On a Trans-Atlantic Flight, a plane passes through a severe storm. The turbulence is awful, and things go from bad to worse when one wing is struck by lightning. One woman, in particular, loses it! Screaming, she stands up in the front of the plane. "I'm too young to die, I want my last minutes on Earth to be memorable! I've had plenty of sex in my life, but no one has ever made me really feel like a woman! Well, I've had it! Is there anyone on this plane who can make me feel like a woman?" For a moment there is silence. Everyone has forgotten their own peril, and they all stare, riveted, at the desperate woman in the front of the plane. Then, a man stands up in the rear of the plane. "I can make you feel like a woman," he says. He's drop-dead gorgeous. Tall, built, with flowing black hair and jet black eyes, he starts to walk slowly up the aisle, unbuttoning his shirt one button at a time. No one moves. The woman is breathing heavily in anticipation as the strange man approaches. He removes his shirt. Muscles ripple across his chest as he reaches her, and extends the arm holding his shirt to the trembling woman, and whispers: "Here, iron this."
Q: What is a redneck's last words? A: Hold my beer and watch this!
Yesterday, government scientists suggested that men should take a look at their beer consumption, considering the results of a recent analysis that revealed the presence of female hormones in beer. The theory is that drinking beer makes men turn into women. To test the finding, 100 men were fed 6 pints of beer each. It was then observed that 100% of the men gained weight, talked excessively without making sense, became overly emotional, couldn't drive, failed to think rationally, argued over nothing, and refused to apologize when wrong. No further testing is planned.

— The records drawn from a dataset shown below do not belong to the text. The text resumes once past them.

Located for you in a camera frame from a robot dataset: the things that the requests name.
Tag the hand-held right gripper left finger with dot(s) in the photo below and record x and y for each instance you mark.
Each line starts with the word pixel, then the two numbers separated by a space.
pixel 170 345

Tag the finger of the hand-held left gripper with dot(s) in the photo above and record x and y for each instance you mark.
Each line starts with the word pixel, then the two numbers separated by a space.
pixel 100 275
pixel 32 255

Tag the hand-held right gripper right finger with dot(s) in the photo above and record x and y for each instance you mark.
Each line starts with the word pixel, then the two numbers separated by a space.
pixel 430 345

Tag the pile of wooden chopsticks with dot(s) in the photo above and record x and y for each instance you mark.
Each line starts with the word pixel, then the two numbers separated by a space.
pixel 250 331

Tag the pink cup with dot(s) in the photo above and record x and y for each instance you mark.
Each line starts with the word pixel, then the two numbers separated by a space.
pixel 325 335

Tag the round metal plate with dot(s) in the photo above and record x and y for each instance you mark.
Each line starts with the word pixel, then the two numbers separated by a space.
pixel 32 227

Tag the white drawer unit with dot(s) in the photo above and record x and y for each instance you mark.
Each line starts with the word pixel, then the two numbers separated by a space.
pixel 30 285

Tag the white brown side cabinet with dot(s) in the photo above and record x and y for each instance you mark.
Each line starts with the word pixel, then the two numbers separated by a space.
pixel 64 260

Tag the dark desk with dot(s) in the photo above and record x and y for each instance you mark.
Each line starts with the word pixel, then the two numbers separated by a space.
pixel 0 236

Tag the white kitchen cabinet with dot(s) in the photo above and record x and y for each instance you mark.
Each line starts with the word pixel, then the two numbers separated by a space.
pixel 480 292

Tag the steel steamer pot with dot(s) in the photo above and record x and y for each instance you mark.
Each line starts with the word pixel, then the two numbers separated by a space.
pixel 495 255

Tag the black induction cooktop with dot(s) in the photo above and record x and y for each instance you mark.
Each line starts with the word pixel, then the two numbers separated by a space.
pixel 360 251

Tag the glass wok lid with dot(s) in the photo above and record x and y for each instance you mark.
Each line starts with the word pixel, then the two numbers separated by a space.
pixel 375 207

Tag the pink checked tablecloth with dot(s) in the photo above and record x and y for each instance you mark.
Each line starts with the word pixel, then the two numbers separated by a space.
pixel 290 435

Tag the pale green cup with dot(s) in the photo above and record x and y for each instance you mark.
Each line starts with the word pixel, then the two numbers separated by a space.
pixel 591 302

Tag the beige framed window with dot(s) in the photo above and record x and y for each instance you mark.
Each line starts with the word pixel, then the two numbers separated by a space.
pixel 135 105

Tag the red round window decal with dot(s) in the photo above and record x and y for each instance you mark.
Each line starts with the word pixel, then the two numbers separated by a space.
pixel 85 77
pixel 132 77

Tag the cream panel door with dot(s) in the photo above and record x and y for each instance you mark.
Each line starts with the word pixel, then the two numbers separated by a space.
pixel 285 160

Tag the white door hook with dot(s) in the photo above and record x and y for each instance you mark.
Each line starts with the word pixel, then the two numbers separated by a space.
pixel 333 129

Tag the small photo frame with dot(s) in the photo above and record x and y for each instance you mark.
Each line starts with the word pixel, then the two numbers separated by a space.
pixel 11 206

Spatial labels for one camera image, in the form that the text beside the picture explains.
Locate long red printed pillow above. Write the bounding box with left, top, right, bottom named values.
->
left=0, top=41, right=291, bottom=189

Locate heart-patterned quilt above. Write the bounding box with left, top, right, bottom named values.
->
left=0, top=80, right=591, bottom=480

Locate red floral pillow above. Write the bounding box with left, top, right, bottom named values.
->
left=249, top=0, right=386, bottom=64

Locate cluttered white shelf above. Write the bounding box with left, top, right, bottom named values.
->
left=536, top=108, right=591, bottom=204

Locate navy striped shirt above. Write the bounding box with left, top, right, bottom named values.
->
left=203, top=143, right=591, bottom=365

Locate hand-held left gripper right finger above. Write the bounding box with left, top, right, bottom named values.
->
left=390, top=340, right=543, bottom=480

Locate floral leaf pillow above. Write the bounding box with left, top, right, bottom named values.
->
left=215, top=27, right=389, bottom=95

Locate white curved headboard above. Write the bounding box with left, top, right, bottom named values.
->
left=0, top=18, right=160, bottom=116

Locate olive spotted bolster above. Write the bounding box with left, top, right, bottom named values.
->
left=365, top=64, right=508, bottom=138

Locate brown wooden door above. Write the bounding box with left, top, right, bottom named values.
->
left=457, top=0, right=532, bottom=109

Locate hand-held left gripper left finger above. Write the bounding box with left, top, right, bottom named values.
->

Two old people, a man and a woman, walk into a hospital. The doctor says to the old man, "I'll need a urine sample, a feces sample, and a blood sample." The old man says, "What?" So the doctor says it again. Once again the old man says, "what?" So the doctor yells it, "I NEED A URINE SAMPLE, A FECES SAMPLE, AND A BLOOD SAMPLE!" With that the old woman turns to the old man and says, "He needs a pair of your underwear!"